- **PROBLEM REQUIREMENTS**: Each line below should be restated word for word.

________________________________________

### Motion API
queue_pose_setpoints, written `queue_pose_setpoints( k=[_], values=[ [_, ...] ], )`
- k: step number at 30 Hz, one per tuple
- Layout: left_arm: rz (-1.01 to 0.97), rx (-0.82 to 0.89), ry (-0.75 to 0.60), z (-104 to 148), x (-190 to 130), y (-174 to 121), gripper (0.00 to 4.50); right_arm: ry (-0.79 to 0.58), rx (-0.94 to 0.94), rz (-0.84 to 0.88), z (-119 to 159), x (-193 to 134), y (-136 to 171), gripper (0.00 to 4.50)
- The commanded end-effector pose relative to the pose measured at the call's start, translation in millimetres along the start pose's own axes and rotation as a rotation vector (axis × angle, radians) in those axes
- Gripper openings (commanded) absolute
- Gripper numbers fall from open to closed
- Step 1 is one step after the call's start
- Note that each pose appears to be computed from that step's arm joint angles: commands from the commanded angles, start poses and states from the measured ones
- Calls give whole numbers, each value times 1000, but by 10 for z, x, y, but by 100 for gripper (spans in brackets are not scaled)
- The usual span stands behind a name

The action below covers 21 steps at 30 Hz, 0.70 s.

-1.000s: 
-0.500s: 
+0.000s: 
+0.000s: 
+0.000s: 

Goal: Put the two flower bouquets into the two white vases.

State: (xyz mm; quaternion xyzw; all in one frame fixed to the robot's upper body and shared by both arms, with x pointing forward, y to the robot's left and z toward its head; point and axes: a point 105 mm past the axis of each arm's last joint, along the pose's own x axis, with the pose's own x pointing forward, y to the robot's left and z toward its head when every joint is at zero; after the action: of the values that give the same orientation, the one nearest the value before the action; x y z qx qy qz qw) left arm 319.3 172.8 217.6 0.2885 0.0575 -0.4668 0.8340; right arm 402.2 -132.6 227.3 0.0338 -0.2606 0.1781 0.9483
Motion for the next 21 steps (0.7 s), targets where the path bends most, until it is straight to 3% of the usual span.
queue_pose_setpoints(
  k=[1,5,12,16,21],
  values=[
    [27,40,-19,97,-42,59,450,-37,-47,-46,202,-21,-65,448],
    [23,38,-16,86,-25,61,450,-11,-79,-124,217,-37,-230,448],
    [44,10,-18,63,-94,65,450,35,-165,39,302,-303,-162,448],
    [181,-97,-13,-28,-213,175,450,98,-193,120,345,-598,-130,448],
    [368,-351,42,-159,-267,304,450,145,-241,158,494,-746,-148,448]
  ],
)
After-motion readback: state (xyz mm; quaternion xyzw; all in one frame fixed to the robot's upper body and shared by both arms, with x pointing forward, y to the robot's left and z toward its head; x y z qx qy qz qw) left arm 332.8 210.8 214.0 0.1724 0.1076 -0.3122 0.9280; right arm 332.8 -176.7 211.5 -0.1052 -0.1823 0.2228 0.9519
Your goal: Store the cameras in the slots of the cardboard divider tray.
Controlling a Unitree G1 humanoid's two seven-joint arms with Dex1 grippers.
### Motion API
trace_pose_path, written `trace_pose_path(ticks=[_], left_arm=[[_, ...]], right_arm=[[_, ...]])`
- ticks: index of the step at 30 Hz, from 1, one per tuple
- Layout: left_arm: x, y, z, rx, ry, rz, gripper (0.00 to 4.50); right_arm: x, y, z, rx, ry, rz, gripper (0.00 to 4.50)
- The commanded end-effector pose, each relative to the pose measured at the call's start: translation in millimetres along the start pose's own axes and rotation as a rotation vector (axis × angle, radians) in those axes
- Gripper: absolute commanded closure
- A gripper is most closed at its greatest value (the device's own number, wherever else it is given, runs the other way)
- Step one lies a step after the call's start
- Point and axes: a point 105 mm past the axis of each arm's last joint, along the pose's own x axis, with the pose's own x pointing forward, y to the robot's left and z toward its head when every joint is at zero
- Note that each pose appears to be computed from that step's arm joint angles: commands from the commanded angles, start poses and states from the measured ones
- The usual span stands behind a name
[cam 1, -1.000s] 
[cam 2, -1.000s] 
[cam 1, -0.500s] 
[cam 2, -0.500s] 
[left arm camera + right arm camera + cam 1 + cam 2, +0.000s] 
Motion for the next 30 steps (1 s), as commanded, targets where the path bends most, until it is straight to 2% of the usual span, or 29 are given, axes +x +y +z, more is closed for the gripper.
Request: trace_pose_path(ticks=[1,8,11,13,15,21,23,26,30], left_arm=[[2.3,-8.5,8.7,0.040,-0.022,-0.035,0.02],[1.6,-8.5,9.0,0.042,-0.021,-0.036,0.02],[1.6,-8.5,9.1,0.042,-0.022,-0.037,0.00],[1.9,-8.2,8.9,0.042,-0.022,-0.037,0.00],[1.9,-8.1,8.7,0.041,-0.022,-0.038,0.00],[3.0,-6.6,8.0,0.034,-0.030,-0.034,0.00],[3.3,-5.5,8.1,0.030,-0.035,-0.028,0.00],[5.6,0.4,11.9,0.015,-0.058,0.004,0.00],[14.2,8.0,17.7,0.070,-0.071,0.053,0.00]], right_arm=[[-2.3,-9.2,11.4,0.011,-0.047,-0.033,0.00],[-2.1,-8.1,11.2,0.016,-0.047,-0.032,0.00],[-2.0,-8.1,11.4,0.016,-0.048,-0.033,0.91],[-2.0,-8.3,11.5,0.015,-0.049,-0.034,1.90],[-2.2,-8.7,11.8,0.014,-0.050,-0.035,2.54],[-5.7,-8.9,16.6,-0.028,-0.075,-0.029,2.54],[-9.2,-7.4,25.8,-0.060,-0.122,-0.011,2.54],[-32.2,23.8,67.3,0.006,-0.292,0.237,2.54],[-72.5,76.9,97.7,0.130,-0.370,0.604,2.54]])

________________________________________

- **EXERCISE ANSWER**:
### Motion API
queue_pose_setpoints, written `queue_pose_setpoints( k=[_], values=[ [_, ...] ], )`
- k: step number at 30 Hz, one per tuple
- Layout: left_arm: rz (-1.01 to 0.97), rx (-0.82 to 0.89), ry (-0.75 to 0.60), z (-104 to 148), x (-190 to 130), y (-174 to 121), gripper (0.00 to 4.50); right_arm: ry (-0.79 to 0.58), rx (-0.94 to 0.94), rz (-0.84 to 0.88), z (-119 to 159), x (-193 to 134), y (-136 to 171), gripper (0.00 to 4.50)
- The commanded end-effector pose relative to the pose measured at the call's start, translation in millimetres along the start pose's own axes and rotation as a rotation vector (axis × angle, radians) in those axes
- Gripper openings (commanded) absolute
- Gripper numbers fall from open to closed
- Step 1 is one step after the call's start
- Note that each pose appears to be computed from that step's arm joint angles: commands from the commanded angles, start poses and states from the measured ones
- Calls give whole numbers, each value times 1000, but by 10 for z, x, y, but by 100 for gripper (spans in brackets are not scaled)
- The usual span stands behind a name

The action below covers 21 steps at 30 Hz, 0.70 s.

-1.000s: 
-0.500s: 
+0.000s: 
+0.000s: 
+0.000s: 

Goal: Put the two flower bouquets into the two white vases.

State: (xyz mm; quaternion xyzw; all in one frame fixed to the robot's upper body and shared by both arms, with x pointing forward, y to the robot's left and z toward its head; point and axes: a point 105 mm past the axis of each arm's last joint, along the pose's own x axis, with the pose's own x pointing forward, y to the robot's left and z toward its head when every joint is at zero; after the action: of the values that give the same orientation, the one nearest the value before the action; x y z qx qy qz qw) left arm 319.3 172.8 217.6 0.2885 0.0575 -0.4668 0.8340; right arm 402.2 -132.6 227.3 0.0338 -0.2606 0.1781 0.9483
Motion for the next 21 steps (0.7 s), targets where the path bends most, until it is straight to 3% of the usual span.
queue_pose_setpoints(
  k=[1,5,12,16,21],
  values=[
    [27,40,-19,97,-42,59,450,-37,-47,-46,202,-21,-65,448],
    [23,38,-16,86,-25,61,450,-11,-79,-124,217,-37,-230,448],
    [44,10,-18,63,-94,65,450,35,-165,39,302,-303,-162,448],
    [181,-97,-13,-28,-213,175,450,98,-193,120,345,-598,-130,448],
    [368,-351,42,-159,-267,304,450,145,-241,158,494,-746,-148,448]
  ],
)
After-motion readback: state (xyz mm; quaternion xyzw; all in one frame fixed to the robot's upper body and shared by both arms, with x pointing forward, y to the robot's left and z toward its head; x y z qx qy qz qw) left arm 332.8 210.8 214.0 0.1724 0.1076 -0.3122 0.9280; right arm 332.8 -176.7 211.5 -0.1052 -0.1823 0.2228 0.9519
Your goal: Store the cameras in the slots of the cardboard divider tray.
Controlling a Unitree G1 humanoid's two seven-joint arms with Dex1 grippers.
### Motion API
trace_pose_path, written `trace_pose_path(ticks=[_], left_arm=[[_, ...]], right_arm=[[_, ...]])`
- ticks: index of the step at 30 Hz, from 1, one per tuple
- Layout: left_arm: x, y, z, rx, ry, rz, gripper (0.00 to 4.50); right_arm: x, y, z, rx, ry, rz, gripper (0.00 to 4.50)
- The commanded end-effector pose, each relative to the pose measured at the call's start: translation in millimetres along the start pose's own axes and rotation as a rotation vector (axis × angle, radians) in those axes
- Gripper: absolute commanded closure
- A gripper is most closed at its greatest value (the device's own number, wherever else it is given, runs the other way)
- Step one lies a step after the call's start
- Point and axes: a point 105 mm past the axis of each arm's last joint, along the pose's own x axis, with the pose's own x pointing forward, y to the robot's left and z toward its head when every joint is at zero
- Note that each pose appears to be computed from that step's arm joint angles: commands from the commanded angles, start poses and states from the measured ones
- The usual span stands behind a name
[cam 1, -1.000s] 
[cam 2, -1.000s] 
[cam 1, -0.500s] 
[cam 2, -0.500s] 
[left arm camera + right arm camera + cam 1 + cam 2, +0.000s] 
Motion for the next 30 steps (1 s), as commanded, targets where the path bends most, until it is straight to 2% of the usual span, or 29 are given, axes +x +y +z, more is closed for the gripper.
Request: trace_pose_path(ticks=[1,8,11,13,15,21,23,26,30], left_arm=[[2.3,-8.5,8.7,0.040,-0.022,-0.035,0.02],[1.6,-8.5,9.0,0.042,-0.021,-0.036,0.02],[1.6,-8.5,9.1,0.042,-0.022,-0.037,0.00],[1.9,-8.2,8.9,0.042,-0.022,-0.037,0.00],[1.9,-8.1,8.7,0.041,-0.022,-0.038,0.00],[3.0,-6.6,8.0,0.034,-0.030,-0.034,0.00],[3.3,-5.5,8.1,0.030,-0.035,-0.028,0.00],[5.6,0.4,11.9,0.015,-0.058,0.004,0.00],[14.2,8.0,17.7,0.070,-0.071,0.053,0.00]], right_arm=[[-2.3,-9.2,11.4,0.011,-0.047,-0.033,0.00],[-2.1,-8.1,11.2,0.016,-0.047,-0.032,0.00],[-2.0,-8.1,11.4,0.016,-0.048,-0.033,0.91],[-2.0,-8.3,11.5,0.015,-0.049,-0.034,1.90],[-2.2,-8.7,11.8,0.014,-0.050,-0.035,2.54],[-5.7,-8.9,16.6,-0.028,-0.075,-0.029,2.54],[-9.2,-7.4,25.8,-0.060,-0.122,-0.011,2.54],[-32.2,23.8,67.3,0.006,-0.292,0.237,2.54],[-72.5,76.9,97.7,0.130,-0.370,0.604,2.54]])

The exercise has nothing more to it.